/SocialCyberLAGOON

LAGOON - Leveraging AI to Guard Online Open-source Networks - Galois/UVM Sociotemporal Graph Analysis Tooling

Primary LanguagePythonMIT LicenseMIT

This is the LAGOON (acronym...) project source code.

Getting started with development

Note that ./lagoon_cli.py is a CLI for running common LAGOON functions.

  1. Run pip install -r requirements.txt to ensure your Python environment has LAGOON's dependencies.
  2. Also ensure you have Docker installed.
  3. Run ./lagoon_cli.py dev up to launch an appropriately configured Postgres DB (and any other services required by LAGOON).
  4. Either use a pre-populated database or build one from scratch (see two sections below).
  5. Run ./lagoon_cli.py ui to browse around visually.
  6. Run ./lagoon_cli.py shell to interact with the database in a CLI.
  7. If running machine learning experiments is desired:
    1. Run pip install -r requirements-ml.txt.
    2. Clone the lagoon-artifacts repository as a sibling to this repository.

Using a pre-populated database

This method is preferred, as it saves a lot of time.

  1. Retrieve a backup of the database, named like lagoon-db-backup-DATE in Google Drive.
  2. Run ./lagoon_cli.py dev backup-restore path/to/backup to restore the database.

Building a database from scratch

  1. Run ./lagoon_cli.py db reset to delete / create / set up the database.
  2. Clone e.g. the CPython repository somewhere.
  3. Run ./lagoon_cli.py ingest git load <path/to/cpython> to extract information from git into the LAGOON database. This took just under two hours on my laptop.
  4. Run ./lagoon_cli.py ingest ocean_pickle load ~/Downloads/python.pck to extract information from OCEAN data.
  5. Run ./lagoon_cli.py ingest python_peps load to extract information regarding Python PEPs into the LAGOON database.
  6. Run ./lagoon_cli.py ingest toxicity_badwords compute to compute bad-word-based toxicity on messages and git commits, and put that information in the LAGOON database.
  7. Run ./lagoon_cli.py ingest toxicity_nlp compute to compute toxicity scores from natural language processing models on messages and git commits, and put that information in the LAGOON database. This step requires the following:
    1. Run pip install -r requirements-ml.txt.
    2. Download pre-trained NLP models from Google Drive and place them inside ml/nlp_models/.
  8. Run ./lagoon_cli.py ingest hibp load-breaches (and, optionally, ./lagoon_cli.py ingest hibp load-pastes) to extract the number of breaches (and pastes) from Have I Been Pwned for emails in the LAGOON database.
  9. Run ./lagoon_cli.py fusion run to fuse entities and re-compute caches.

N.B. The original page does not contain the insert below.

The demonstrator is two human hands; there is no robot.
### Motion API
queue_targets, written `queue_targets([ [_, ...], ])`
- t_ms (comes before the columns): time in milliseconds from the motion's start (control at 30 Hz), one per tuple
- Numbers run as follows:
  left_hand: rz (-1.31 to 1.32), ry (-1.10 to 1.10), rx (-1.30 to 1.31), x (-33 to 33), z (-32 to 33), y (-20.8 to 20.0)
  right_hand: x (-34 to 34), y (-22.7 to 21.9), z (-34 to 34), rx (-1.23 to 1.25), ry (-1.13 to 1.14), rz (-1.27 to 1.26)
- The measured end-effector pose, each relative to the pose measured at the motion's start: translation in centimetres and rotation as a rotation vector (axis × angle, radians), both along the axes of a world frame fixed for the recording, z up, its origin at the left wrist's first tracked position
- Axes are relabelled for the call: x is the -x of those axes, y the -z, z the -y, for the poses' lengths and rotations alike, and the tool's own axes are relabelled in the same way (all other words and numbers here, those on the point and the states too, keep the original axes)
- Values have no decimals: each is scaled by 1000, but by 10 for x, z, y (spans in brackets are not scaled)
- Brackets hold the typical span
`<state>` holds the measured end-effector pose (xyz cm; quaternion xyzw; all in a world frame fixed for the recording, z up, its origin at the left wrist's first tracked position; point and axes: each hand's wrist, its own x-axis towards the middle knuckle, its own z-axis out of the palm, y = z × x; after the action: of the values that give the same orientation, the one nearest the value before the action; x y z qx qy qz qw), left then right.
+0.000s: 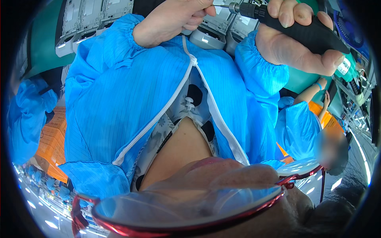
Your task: Use an electric screwdriver to assemble electronic components at a factory workstation.
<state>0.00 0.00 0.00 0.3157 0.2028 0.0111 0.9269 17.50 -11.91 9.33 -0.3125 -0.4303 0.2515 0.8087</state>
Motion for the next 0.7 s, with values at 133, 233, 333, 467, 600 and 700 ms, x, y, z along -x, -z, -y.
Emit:
queue_targets([
  [133, 11, 9, -223, -2, -2, 4, 1, 12, -1, -61, -17, 127],
  [233, -14, -17, -303, -4, -6, -10, -1, 12, 4, -50, 19, 99],
  [333, 53, -228, -232, 4, -15, -12, -2, 6, 15, 38, -65, 202],
  [467, 107, -314, -36, 21, -42, 5, 28, 30, 27, 237, -18, -36],
  [600, 73, -320, -6, 14, -39, -1, 33, 62, 29, 179, -99, -132],
  [700, 73, -326, -2, 20, -36, 1, 39, 72, 28, 313, -49, -119],
])
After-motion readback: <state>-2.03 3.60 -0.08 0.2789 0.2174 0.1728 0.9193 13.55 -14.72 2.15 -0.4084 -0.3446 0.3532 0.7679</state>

For development, after any change which affects attributes in the database, ./lagoon_cli.py fusion recache must be run to re-cache the latest attribute set.

Documentation

Building the documentation requires a few additional packages, which may be installed as pip install -r requirements-dev.txt.

System documentation may be built with the following commands:

$ cd docs
$ make html
$ open _build/html/index.html

Troubleshooting

Docker crashes

If the Postgres docker container holding the database crashes, no worries. The actual database files are stored in the folder ../deploy/dev/db, so as long as that still exists, the database is not truly deleted. If the container crashes, do docker stop <container_id>, and then ./lagoon_cli.py dev up again. May also want to restart VSCode.

Upgrading versions

Sometimes, the database might get upgraded. To upgrade your database to the latest version, run:

$ ./lagoon_cli.py alembic -- upgrade head

Postgres: using pgadmin

pgadmin is a popular tool for investigating PostgreSQL installations. To launch an instance of it pointing at the development database, call:

$ ./lagoon_cli.py db pgadmin

It may take up to a minute to actually open a browser tab.